El rol del sistema medial y comunicacional debía ser inyectar humanismo y realidad a los acontecimientos históricos tan gravitantes que muestra la serie, pero no consigue sus propósitos sino insistir en imágenes tan ambiguas como insuficientes como para naturalizarlas. Mostró serias omisiones desde el punto de vista de los contenidos, incluyendo errores históricos, confusión en situaciones y conjeturas inválidas respecto de la realidad.
José Luis Córdova. Periodista. Si TVN, el Consejo Nacional de Televisión y la productora audiovisual Parox esperaban que la miniserie “Los 1000 días de Allende”, se convirtiera en la guinda de la torta comunicacional y artística en vísperas de la conmemoración del cincuentenario del golpe civil militar, no deben sentirse demasiado satisfechos con el magro resultado final.
Desde el punto de vista meramente político y comunicacional es cierto que se trata de una contribución para traer a la memoria acontecimientos dolorosos y también felices de nuestra historia, pero adolece de interpretaciones y especulaciones que no siempre corresponden a los sucesos relatados.
Al menos el primero de los cuatro capítulos mostró serias omisiones desde el punto de vista de los contenidos, incluyendo errores históricos, confusión en situaciones y conjeturas inválidas respecto de la realidad. Está claro que se trata de una ficción sobre hechos “reales” pero hay poco respeto por acontecimientos suficientemente documentados.
Por ejemplo, el dirigente y entonces candidato presidencial Radomiro Tomic no tenía la influencia política ni social que se le atribuye, más bien era una minoría en el Partido Demócrata Cristiano y Salvador Allende no era tan cercano ni tan amigo de personajes como Frei Montalva ni menos de Patricio Aylwin. Por otra parte, el llamado “estatuto de garantías constitucionales” tampoco fue un “ofrecimiento” de la Unidad Popular, sino más bien una imposición infamante de la DC para votar a favor de Allende, la primera mayoría en el Congreso Pleno.
Cuando se afirma que “nunca se ha dejado de respetar la primera mayoría para que el Congreso designara al ganador de una elección presidencial”, hay que constatar que no se había dado ese caso en el pasado. La posterior reforma constitucional que consagró una segunda vuelta terminó para siempre con esa práctica.
Nicolás Acuña, responsable de la serie, es director de la carrera de cine y TV del Instituto de la Comunicación e Imagen, estudió en la Escuela de Arte Cinematográfico de Buenos Aires, Argentina y dirigió exitosas series como “El reemplazante” (2013), “Los archivos del Cardenal” (2014) y largometrajes como “Cielo ciego”, “Paraíso B” (2002), “Bahía azul” (2012), “Rojo, la película” (2006) entre otras realizaciones premiadas.
En todo caso incomoda el ritmo monótono y cansino del relato, la iluminación demasiado tenue y hasta oscura en algunas escenas y sólo las imágenes documentales aportan al interés general, opacando a las grabaciones en estudios, pese a la fiel reproducción de escenografías del interior del palacio de La Moneda o en el Congreso Nacional de Santiago.
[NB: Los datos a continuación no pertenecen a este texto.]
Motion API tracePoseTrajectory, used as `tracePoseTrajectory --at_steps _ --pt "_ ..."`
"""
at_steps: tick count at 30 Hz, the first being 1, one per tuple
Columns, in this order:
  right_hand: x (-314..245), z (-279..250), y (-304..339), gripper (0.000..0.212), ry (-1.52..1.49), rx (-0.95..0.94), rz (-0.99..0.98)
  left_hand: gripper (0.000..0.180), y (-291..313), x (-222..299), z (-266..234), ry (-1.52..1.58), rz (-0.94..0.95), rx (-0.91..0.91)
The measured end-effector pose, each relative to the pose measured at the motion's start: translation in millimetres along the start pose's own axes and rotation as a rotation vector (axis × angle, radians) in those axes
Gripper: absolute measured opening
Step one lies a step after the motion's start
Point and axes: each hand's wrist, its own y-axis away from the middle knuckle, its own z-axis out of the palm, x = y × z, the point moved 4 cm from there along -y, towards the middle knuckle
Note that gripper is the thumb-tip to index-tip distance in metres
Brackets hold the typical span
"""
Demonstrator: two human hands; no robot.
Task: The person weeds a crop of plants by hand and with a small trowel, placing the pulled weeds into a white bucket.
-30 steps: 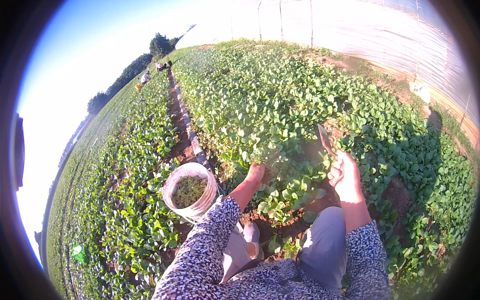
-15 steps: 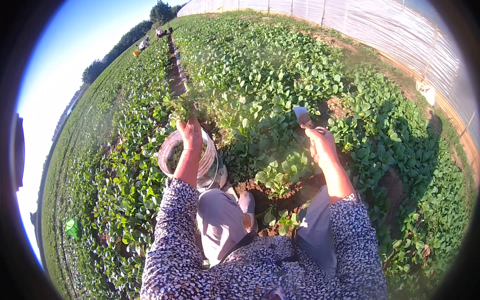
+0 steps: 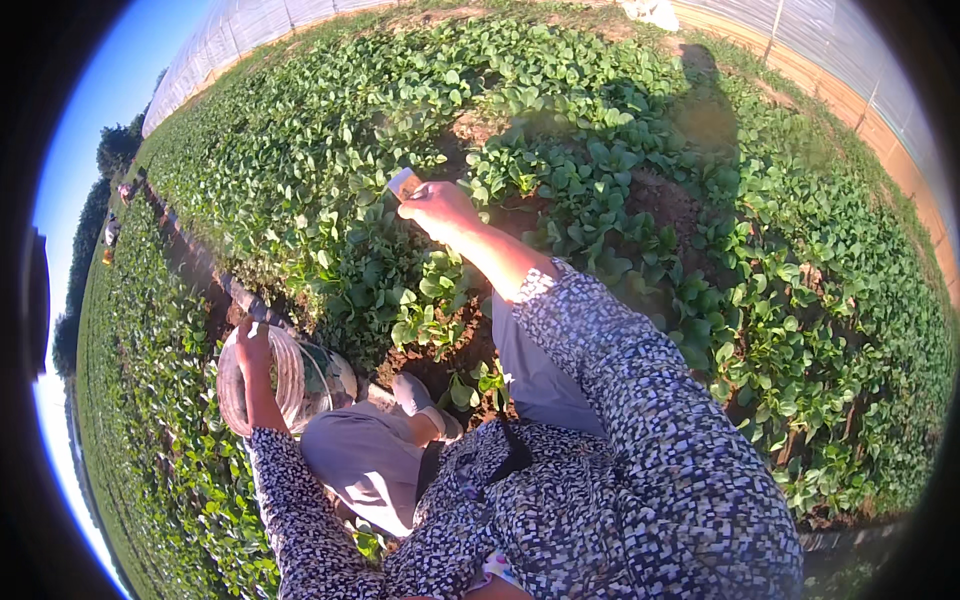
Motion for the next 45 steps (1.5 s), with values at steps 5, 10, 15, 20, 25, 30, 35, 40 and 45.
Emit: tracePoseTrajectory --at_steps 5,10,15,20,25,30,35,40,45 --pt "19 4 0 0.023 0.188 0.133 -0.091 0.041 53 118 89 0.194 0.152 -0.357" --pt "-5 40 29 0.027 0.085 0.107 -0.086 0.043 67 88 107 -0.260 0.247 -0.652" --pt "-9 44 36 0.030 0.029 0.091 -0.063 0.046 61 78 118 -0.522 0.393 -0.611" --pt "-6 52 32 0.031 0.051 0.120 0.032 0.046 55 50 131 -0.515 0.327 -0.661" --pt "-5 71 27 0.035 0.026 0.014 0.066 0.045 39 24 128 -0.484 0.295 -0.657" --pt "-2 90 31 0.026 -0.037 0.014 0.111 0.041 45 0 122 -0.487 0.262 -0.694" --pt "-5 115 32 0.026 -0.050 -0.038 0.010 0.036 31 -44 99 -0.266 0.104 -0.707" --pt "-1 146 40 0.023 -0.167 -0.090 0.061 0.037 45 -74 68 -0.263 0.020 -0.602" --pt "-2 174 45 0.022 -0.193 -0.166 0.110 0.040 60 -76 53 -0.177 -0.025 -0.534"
Los multiplicidad de guionistas: Carla Stagno, Cristián Jiménez, Paco Mateo y Pablo Manzi resulta en obvias diferencias de estilos y una irregular utilización del léxico, con modismos de época junto a términos actuales que se confunden en una serie de diálogos poco creíbles, como la supuesta primera entrevista del sociólogo catalán Joan Garcés con Allende como pre candidato presidencial en un tren a Valdivia.
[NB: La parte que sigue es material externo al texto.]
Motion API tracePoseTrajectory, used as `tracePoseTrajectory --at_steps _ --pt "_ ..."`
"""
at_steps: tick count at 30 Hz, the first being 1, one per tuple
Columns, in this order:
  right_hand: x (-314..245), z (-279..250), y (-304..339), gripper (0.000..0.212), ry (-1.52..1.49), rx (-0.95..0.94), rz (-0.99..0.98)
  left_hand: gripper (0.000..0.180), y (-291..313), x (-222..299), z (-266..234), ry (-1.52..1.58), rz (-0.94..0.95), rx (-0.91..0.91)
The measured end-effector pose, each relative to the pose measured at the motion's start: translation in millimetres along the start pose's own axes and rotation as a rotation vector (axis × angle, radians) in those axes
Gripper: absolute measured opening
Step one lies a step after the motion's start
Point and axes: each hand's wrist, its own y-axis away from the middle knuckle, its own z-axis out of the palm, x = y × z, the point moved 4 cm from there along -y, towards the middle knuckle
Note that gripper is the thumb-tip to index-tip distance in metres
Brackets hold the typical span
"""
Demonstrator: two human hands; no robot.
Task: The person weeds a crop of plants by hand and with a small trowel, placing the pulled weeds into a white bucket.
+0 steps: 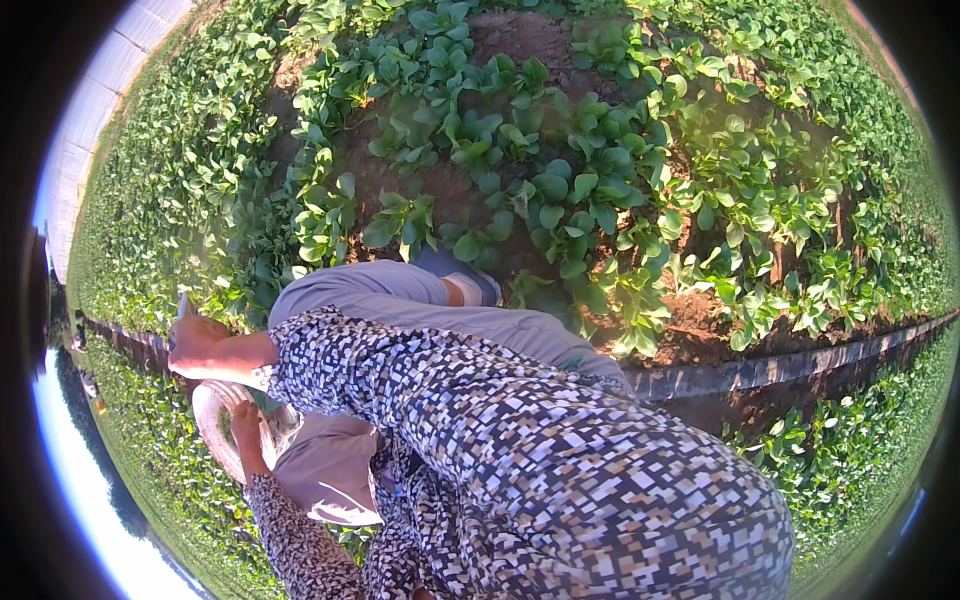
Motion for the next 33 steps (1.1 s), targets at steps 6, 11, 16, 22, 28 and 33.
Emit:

El elenco de estrellas consagradas muestra más méritos en materia de caracterizaciones (algunas también poco felices) mientras los personajes aparecen más bien caricaturizados. Es loable el trabajo de los maquillajes y la ambientación, aunque con demasiadas licencias de época y costumbres.
Alfredo Castro (Allende) Daniel Alcaino (Pinochet), Aline Kuppenheim (Hortensia Bussi), Francisca Gavilán (Payita), Benjamin Vicuña (Fidel Castro) Tito Bustmante (Frei Montalva), Nestor Cantillana (José Toha), Marcial Tagle (Aylwin), Susana Hidalgo (Taty Allende), Héctor Morales (Negro Jorquera), Mario Horton (Miguel Henríquez) no logran convencer, conmover ni entusiasmar, salvo -probablemente- a las nuevas generaciones que sólo conocen a estos personajes por la prensa o la televisión.
El rol del sistema medial y comunicacional debía ser inyectar humanismo y realidad a los acontecimientos históricos tan gravitantes que muestra la serie, pero no consigue sus propósitos sino insistir en imágenes tan ambiguas como insuficientes como para naturalizarlas.
Loable intento, derroche de recursos pero con resultados inciertos. Quedamos a la espera del mensaje final en tres jueves más -además- en un horario tardío para las nuevas generaciones durante semanas laborales.